**Exercise brief**.
In exact form, set down only those lines of the material that run from its first line to the line with "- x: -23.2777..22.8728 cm", inclusive.

::::

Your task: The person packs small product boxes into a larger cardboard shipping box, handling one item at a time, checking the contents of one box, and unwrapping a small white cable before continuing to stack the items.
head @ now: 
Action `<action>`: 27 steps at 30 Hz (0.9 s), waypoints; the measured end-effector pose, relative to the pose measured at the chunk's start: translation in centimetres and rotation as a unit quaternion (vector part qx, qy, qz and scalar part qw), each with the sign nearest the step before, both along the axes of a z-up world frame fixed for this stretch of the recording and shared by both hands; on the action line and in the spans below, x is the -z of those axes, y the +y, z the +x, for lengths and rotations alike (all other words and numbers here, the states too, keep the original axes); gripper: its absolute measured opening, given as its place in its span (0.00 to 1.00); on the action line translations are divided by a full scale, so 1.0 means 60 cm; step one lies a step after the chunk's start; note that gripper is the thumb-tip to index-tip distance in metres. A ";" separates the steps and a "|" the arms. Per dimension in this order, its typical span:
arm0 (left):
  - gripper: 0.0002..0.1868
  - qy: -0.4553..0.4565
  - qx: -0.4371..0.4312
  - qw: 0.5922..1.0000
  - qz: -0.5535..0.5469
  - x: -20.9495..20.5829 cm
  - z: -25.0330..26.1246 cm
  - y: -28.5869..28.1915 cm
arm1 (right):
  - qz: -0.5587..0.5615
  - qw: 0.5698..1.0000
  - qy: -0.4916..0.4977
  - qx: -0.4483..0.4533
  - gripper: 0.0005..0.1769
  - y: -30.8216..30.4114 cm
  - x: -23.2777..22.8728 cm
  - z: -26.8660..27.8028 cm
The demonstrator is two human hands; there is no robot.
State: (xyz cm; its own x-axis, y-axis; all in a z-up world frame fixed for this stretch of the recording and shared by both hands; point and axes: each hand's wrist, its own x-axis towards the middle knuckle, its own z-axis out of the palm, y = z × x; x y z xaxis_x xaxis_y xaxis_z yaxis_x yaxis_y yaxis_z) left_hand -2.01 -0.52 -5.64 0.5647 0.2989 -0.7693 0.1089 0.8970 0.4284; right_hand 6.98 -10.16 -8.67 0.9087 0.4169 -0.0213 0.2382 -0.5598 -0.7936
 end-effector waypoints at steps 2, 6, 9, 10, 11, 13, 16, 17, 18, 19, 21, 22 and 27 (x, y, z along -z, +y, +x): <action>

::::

**Written response**.
Your task: The person packs small product boxes into a larger cardboard shipping box, handling one item at a time, checking the contents of one box, and unwrapping a small white cable before continuing to stack the items.
head @ now: 
Action `<action>`: 27 steps at 30 Hz (0.9 s), waypoints; the measured end-effector pose, relative to the pose measured at the chunk's start: translation in centimetres and rotation as a unit quaternion (vector part qx, qy, qz and scalar part qw), each with the sign nearest the step before, both along the axes of a z-up world frame fixed for this stretch of the recording and shared by both hands; on the action line and in the spans below, x is the -z of those axes, y the +y, z the +x, for lengths and rotations alike (all other words and numbers here, the states too, keep the original axes); gripper: its absolute measured opening, given as its place in its span (0.00 to 1.00); on the action line translations are divided by a full scale, so 1.0 means 60 cm; step one lies a step after the chunk's start; note that gripper is the thumb-tip to index-tip distance in metres. A ";" separates the steps and a "|" the arms. Per dimension in this order, its typical span:
arm0 (left):
  - gripper: 0.0002..0.1868
  - qy: -0.4553..0.4565
  - qx: -0.4371..0.4312
  - qw: 0.5922..1.0000
  - qz: -0.5535..0.5469
  - x: -20.9495..20.5829 cm
  - z: -25.0330..26.1246 cm
  - y: -28.5869..28.1915 cm
arm1 (right):
  - qz: -0.5587..0.5615
  - qw: 0.5698..1.0000
  - qy: -0.4916..0.4977
  - qx: -0.4483..0.4533
  - gripper: 0.0005..0.1769
  - y: -30.8216..30.4114 cm
  - x: -23.2777..22.8728 cm

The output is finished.